**Problem to solve**: Scan the records below and copy every line that contains the string "black".

**Material provided**:
------------------------
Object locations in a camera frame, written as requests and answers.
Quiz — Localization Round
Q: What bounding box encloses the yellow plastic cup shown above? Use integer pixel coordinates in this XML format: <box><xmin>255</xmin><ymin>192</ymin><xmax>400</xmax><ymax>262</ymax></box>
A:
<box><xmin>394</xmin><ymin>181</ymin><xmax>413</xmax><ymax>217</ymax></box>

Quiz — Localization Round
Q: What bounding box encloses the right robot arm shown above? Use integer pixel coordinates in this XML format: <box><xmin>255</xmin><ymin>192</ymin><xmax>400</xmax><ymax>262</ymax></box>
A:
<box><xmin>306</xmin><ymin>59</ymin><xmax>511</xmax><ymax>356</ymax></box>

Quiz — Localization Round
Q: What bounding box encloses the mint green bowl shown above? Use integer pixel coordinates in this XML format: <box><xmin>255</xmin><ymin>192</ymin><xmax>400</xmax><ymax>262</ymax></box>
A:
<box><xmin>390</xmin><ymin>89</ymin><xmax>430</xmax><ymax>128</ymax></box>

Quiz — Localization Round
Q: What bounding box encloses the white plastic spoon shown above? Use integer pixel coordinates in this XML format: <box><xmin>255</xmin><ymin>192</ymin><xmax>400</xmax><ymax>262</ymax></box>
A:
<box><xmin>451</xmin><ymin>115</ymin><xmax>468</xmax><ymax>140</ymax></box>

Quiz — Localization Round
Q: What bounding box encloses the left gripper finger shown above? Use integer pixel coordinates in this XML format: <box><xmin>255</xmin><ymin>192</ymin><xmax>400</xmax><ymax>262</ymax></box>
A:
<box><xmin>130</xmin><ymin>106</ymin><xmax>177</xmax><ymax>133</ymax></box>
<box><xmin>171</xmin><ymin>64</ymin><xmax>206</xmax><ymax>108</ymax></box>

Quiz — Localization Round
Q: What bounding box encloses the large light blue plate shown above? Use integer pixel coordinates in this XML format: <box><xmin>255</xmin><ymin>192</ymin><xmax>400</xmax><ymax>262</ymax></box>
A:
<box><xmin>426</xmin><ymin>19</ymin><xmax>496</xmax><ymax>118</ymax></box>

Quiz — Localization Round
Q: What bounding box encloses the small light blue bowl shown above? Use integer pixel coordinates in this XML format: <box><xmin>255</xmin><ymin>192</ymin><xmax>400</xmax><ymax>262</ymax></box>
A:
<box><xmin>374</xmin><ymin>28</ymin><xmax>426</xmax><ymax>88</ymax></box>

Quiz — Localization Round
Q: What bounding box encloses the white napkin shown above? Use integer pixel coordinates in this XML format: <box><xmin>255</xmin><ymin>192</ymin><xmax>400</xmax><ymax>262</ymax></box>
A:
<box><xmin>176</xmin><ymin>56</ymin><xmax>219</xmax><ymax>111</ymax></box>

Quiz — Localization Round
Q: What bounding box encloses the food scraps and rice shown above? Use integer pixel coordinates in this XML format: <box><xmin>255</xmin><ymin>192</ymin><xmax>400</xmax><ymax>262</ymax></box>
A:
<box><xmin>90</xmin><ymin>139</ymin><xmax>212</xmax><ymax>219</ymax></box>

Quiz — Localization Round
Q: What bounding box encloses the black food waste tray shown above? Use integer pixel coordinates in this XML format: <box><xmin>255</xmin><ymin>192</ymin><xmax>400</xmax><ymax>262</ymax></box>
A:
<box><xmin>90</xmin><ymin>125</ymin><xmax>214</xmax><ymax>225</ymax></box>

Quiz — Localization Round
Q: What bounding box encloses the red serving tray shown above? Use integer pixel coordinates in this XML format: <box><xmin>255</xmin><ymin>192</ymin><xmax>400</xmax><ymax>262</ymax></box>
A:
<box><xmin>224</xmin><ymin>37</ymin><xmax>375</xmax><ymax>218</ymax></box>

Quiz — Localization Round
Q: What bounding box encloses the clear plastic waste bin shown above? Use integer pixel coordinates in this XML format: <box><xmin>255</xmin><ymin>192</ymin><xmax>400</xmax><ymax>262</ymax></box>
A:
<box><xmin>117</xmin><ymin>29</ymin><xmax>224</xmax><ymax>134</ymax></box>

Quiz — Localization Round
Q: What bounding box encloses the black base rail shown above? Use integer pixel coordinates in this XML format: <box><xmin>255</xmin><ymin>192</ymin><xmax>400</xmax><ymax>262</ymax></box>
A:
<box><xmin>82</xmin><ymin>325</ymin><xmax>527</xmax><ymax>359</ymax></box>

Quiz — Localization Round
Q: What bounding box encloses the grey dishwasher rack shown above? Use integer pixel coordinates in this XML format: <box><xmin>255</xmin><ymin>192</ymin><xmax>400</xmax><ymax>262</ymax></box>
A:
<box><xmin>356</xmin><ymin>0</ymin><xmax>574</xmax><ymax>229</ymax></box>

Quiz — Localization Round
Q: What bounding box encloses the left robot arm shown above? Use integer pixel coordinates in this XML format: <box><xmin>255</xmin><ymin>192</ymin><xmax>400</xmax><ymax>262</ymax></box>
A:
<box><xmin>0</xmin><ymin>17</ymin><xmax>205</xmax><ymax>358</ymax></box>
------------------------
**Finished task**:
Q: What bounding box encloses the black food waste tray shown above? Use integer pixel coordinates in this XML format: <box><xmin>255</xmin><ymin>192</ymin><xmax>400</xmax><ymax>262</ymax></box>
Q: What bounding box encloses the black base rail shown above? Use integer pixel coordinates in this XML format: <box><xmin>255</xmin><ymin>192</ymin><xmax>400</xmax><ymax>262</ymax></box>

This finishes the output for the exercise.